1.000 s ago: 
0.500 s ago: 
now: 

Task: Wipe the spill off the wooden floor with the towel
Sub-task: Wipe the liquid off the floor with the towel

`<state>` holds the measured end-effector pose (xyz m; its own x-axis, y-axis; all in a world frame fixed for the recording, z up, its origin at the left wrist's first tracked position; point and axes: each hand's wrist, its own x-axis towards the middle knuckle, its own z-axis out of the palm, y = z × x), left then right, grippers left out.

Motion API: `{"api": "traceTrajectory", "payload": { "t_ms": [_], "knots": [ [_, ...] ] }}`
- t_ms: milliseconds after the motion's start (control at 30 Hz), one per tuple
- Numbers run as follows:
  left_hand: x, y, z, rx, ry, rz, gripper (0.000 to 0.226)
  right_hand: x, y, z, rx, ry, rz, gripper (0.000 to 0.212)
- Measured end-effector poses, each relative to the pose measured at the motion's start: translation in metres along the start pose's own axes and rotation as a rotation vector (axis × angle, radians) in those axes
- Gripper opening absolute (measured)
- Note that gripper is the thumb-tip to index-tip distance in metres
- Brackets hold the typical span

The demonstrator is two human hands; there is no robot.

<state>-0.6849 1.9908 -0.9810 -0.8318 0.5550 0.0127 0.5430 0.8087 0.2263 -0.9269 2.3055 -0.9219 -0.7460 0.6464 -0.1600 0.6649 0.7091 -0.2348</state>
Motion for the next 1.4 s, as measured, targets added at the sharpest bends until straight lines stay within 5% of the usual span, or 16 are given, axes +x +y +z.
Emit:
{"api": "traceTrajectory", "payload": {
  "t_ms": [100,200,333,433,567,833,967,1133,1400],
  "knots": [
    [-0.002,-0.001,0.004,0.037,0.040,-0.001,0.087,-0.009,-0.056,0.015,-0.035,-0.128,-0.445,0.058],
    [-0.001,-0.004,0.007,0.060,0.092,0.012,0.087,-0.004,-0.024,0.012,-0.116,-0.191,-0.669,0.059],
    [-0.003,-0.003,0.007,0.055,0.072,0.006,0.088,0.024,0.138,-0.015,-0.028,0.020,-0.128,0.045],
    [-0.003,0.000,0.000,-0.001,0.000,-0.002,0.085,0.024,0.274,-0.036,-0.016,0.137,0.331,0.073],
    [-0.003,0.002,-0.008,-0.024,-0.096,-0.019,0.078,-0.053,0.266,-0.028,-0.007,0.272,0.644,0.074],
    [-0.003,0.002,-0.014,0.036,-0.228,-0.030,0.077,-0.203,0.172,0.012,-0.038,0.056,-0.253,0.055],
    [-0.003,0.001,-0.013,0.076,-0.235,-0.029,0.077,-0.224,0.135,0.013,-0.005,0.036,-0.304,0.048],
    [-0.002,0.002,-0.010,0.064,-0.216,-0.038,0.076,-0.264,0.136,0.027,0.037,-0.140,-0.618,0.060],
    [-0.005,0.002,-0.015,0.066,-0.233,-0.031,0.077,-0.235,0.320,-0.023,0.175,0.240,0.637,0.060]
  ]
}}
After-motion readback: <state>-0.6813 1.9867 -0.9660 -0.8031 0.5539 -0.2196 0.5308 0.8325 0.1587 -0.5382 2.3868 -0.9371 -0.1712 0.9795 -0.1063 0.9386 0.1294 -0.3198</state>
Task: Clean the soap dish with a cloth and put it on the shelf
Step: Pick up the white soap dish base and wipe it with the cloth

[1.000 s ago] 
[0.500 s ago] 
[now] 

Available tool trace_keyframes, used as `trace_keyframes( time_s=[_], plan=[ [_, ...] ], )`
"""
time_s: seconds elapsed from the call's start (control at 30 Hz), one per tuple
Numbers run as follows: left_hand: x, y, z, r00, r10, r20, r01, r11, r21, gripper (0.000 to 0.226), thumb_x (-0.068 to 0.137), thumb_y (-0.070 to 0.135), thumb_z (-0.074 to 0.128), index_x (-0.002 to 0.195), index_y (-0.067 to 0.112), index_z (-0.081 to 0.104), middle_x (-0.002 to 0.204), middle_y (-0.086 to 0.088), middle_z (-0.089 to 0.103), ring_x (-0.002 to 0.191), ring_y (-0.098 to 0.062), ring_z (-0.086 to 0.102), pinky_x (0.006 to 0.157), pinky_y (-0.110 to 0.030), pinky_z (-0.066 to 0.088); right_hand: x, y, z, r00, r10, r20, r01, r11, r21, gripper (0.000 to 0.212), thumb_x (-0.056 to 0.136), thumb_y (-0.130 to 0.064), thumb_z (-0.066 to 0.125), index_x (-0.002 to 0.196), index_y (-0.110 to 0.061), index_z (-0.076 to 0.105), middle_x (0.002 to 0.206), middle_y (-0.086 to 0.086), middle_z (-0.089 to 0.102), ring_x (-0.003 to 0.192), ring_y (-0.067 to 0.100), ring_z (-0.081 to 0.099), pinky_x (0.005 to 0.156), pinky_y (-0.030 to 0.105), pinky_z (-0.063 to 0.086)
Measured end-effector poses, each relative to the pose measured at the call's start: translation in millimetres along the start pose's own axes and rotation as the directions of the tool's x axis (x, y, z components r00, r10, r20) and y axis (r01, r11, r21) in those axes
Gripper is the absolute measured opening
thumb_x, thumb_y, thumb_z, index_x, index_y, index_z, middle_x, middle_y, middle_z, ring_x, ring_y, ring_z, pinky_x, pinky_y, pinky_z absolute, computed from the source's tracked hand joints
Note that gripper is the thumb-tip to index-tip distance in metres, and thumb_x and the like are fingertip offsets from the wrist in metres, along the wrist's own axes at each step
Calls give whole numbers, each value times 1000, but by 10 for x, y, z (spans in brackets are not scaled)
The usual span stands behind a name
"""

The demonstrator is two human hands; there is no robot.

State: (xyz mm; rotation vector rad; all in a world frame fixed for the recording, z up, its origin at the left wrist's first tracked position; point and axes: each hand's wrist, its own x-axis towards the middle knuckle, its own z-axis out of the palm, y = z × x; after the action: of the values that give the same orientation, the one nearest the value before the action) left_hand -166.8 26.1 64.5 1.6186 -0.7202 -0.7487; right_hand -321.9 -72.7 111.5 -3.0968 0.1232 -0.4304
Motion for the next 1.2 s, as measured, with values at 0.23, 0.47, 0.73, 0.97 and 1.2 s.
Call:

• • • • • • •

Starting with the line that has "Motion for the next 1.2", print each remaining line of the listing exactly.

Exercise output.
Motion for the next 1.2 s, as measured, with values at 0.23, 0.47, 0.73, 0.97 and 1.2 s.
Call:

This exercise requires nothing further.